Others were deterred by such risks until an opportunity for seemingly easy entry to Europe appeared to open up earlier this year.
Belarus President Alexander Lukashenko, angered after the EU imposed sanctions on his authoritarian regime following a harsh internal crackdown on dissent, announced he was retaliating by loosening border controls against Western-bound migrants. EU officials accused him of using the migrants as pawns, while Lukashenko denies that and says Europe is violating their rights by denying them safe passage.
Belarus began offering easy tourist visas to Iraqis, Syrians and others from the Middle East and Africa. This meant they could now reach the edge of Europe on comfortable flights, then try to sneak from Belarus into Poland, Lithuania or Latvia, all EU members.
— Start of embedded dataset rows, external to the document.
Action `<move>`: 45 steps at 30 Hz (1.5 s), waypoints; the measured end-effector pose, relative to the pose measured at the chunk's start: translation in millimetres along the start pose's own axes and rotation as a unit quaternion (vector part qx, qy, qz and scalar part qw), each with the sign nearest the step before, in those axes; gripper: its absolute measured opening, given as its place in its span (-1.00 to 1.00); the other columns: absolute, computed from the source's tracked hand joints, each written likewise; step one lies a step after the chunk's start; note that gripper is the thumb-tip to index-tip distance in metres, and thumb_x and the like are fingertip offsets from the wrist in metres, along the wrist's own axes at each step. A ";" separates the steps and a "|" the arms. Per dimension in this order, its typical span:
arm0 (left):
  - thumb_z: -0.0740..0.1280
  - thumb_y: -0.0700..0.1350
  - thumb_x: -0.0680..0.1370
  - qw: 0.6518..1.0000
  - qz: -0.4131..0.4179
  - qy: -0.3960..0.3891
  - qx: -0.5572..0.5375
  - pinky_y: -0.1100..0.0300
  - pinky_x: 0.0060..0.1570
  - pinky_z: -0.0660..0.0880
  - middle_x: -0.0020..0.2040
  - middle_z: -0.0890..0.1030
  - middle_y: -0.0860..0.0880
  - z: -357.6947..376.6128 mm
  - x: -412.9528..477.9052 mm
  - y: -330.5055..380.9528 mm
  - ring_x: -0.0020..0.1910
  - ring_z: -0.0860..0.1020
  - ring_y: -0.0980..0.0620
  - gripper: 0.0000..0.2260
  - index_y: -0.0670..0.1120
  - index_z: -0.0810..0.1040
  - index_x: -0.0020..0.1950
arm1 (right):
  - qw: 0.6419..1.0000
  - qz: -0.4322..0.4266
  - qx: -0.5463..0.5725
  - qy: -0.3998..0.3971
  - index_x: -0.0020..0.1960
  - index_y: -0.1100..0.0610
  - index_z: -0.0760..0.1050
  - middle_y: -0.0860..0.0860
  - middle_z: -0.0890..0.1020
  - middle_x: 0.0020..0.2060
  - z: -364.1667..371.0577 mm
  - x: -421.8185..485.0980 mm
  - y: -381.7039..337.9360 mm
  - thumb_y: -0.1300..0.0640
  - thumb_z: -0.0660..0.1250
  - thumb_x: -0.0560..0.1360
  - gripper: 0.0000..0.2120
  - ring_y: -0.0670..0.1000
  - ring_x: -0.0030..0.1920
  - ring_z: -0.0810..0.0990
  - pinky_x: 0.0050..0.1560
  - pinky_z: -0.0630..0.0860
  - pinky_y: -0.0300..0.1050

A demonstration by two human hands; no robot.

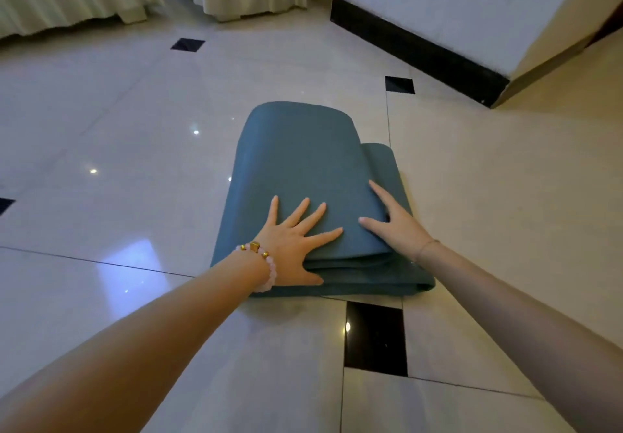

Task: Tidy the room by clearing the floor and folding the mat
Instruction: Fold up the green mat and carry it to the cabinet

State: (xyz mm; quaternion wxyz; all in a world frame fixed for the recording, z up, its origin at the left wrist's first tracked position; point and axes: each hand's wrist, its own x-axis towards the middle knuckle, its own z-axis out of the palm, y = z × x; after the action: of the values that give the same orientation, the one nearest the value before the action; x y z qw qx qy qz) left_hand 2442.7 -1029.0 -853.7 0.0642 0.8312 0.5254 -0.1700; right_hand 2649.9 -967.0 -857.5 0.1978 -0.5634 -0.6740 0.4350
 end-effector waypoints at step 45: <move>0.35 -0.06 0.47 0.185 -0.636 0.344 -0.665 -0.06 0.18 0.45 0.32 0.40 -0.23 153.4 -191.0 -135.0 0.17 0.48 -0.23 -0.50 -0.21 0.30 0.35 | 0.881 -0.141 -0.420 -0.167 0.54 -0.01 -0.02 -0.12 -0.10 0.54 169.3 -10.5 -110.3 -0.30 0.21 0.46 -0.20 -0.05 0.53 -0.19 0.45 -0.10 0.29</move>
State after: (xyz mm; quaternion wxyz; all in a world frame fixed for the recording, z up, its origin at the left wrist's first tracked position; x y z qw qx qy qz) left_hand 2214.3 -1176.1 -920.4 0.2759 -0.1643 0.7611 0.5635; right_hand 2460.1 -1036.9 -857.9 -0.1131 -0.4117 -0.8889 0.1662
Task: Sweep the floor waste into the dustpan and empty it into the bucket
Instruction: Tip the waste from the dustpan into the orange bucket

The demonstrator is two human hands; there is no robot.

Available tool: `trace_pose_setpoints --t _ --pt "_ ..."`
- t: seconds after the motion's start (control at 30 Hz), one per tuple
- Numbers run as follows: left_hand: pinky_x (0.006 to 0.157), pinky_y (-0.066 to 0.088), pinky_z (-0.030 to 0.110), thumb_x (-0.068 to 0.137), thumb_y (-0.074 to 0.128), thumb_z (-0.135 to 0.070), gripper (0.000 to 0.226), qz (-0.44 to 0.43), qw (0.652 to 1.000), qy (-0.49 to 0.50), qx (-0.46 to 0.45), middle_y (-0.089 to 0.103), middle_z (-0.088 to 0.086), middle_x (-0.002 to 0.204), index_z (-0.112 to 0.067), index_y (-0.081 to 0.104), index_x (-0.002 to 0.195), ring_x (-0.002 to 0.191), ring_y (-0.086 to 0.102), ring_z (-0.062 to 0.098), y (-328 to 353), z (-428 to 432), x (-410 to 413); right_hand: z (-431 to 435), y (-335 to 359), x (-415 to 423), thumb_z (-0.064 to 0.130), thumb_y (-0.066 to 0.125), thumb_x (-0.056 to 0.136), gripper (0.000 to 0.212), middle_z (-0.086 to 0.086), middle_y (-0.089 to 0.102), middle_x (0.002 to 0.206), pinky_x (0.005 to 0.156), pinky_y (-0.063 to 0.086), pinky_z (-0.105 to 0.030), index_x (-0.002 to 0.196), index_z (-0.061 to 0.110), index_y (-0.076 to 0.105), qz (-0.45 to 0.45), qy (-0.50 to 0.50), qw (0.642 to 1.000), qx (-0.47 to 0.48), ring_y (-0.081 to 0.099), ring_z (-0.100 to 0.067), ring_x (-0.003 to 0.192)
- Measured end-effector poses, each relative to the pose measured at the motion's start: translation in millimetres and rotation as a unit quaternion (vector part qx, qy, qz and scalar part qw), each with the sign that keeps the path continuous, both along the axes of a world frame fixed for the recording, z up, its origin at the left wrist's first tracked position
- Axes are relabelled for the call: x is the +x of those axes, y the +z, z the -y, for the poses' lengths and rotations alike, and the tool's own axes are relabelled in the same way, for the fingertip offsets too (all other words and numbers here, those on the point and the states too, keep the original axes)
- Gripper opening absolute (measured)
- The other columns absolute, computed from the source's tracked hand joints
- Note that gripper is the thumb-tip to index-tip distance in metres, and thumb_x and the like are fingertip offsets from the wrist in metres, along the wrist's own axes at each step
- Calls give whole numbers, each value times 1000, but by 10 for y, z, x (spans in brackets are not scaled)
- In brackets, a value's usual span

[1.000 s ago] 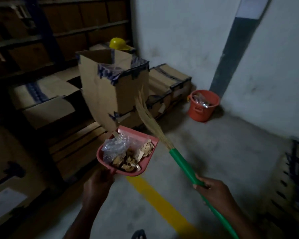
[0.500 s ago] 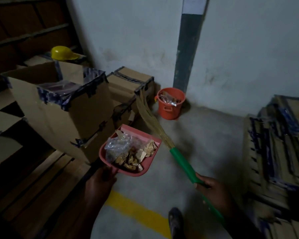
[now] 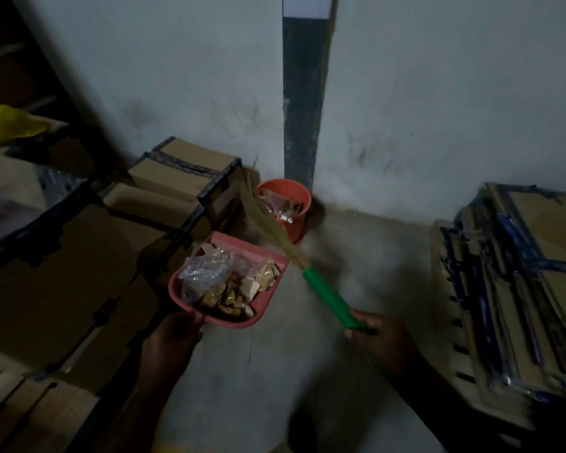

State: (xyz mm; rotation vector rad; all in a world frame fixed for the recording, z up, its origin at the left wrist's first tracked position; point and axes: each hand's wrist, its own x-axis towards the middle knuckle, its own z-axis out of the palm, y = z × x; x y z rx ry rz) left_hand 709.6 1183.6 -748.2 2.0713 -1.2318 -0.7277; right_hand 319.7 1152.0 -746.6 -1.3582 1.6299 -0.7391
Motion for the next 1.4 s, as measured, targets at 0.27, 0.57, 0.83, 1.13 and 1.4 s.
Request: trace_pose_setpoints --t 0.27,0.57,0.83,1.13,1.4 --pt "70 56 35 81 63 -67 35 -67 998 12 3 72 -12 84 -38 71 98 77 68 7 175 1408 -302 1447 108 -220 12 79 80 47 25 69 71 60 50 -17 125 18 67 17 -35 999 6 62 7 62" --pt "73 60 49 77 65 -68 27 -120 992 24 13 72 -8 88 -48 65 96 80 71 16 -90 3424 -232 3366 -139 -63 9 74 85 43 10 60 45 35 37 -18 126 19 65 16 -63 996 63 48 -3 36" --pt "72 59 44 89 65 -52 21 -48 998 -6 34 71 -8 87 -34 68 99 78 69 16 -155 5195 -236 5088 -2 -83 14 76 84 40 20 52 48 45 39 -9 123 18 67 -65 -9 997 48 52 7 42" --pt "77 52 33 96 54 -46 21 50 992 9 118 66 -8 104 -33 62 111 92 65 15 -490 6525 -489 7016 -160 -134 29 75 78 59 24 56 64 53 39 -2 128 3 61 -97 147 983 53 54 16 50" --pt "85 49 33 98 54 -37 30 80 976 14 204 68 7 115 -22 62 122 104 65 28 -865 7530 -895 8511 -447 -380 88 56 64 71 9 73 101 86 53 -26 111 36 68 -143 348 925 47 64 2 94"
Thousands have attempted the journey since summer. That has led in recent weeks to increasingly tense standoffs on the border Belarus and scenes of desperate migrants huddled in forests amid freezing temperatures. Poland sent riot police and troops to bolster its border guards. At least eight deaths have been reported.
Mother’s Fears Confirmed
For Sarkawt Ismat’s mother, his predicament in Belarus seemed to confirm her fears. Adla Salim had pleaded with him not to go.
Sarwar, had left for Belarus three months ago and reached Germany in early October, after spending 10 days hiding in a forest. He suffers from chronic heart problems, and is hospitalized in Germany, she said. The family only let him go because he was ill and they couldn’t do anything for him in Dohuk.
“We tried to convince Sarkawt not to go, but he was very insistent,” she said.
Sarkawt who is still owed $10,000 on the taxi that he sold to pay for the trip—money that his father, a peshmerga fighter, now has to pay back from his monthly income of about $1,000.
All that money now seems to have gone for nothing. Sarkawt was allowed Thursday to leave the forest for Minsk, in preparation for returning to Iraq.
His mother, a 45-year-old housewife, says all she wants is her boy home.
“He calls weeping, saying ‘I want to go back to Iraq. I want nothing. I just want to go back. I am hungry and cold’,” she said.